## [Exercise]
Scan the material below for the word "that", then copy every line in which it appears.

## [Raw data]

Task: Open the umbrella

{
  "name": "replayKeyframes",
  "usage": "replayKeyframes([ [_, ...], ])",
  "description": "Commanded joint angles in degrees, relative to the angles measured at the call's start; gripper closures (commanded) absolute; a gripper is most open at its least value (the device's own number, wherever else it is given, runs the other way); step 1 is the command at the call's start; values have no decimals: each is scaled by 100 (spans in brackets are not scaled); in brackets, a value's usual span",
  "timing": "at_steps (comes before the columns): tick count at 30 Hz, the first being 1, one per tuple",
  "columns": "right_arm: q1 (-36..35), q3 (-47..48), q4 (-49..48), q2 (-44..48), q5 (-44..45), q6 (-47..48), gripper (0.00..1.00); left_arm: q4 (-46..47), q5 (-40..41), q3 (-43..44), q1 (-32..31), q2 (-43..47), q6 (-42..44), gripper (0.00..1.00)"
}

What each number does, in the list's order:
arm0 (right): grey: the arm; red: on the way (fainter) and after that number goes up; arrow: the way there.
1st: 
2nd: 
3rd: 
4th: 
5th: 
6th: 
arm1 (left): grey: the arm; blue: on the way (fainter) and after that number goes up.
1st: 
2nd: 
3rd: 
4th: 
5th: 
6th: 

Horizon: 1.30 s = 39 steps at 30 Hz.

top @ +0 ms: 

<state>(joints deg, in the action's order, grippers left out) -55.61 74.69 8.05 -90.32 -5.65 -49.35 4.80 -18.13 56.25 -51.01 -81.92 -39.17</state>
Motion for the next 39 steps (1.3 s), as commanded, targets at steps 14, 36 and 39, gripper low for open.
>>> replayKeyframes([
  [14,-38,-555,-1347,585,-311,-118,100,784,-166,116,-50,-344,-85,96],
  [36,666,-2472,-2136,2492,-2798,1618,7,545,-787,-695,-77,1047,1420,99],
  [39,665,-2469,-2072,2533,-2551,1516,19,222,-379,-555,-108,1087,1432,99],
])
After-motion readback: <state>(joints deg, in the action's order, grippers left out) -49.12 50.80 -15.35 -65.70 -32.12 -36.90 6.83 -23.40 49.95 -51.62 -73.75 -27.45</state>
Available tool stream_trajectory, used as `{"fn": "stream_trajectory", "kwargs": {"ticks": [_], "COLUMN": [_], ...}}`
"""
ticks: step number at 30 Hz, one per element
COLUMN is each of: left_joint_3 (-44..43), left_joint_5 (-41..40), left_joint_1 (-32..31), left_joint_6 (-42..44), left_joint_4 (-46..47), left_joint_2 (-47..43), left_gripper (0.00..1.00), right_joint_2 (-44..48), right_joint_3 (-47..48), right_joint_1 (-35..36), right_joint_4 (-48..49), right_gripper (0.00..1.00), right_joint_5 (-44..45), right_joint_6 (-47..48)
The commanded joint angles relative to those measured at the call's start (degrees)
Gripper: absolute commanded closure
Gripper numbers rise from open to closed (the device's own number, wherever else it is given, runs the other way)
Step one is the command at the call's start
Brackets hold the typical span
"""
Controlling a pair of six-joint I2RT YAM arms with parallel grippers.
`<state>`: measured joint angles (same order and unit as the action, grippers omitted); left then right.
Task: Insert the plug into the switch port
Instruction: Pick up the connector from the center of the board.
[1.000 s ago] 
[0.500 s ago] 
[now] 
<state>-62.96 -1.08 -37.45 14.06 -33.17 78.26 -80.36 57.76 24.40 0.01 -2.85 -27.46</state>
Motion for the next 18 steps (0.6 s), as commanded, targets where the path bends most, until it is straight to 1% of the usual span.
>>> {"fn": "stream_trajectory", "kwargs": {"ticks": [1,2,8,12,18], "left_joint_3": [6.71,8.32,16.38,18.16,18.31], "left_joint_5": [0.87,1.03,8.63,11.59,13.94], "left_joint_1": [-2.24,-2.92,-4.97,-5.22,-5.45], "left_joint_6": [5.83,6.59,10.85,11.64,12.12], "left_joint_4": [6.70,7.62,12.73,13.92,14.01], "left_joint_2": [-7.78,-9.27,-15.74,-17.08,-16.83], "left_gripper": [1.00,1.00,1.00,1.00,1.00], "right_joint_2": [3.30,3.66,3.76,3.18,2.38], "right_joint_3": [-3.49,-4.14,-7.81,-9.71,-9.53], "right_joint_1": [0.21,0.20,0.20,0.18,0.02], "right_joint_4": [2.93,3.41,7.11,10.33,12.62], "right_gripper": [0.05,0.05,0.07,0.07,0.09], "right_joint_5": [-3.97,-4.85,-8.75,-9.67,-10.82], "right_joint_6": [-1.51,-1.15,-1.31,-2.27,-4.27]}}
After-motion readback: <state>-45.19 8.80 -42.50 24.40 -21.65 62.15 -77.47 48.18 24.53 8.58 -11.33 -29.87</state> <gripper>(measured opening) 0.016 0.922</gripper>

## [Exercise solution]
arm0 (right): grey: the arm; red: on the way (fainter) and after that number goes up; arrow: the way there.
arm1 (left): grey: the arm; blue: on the way (fainter) and after that number goes up.

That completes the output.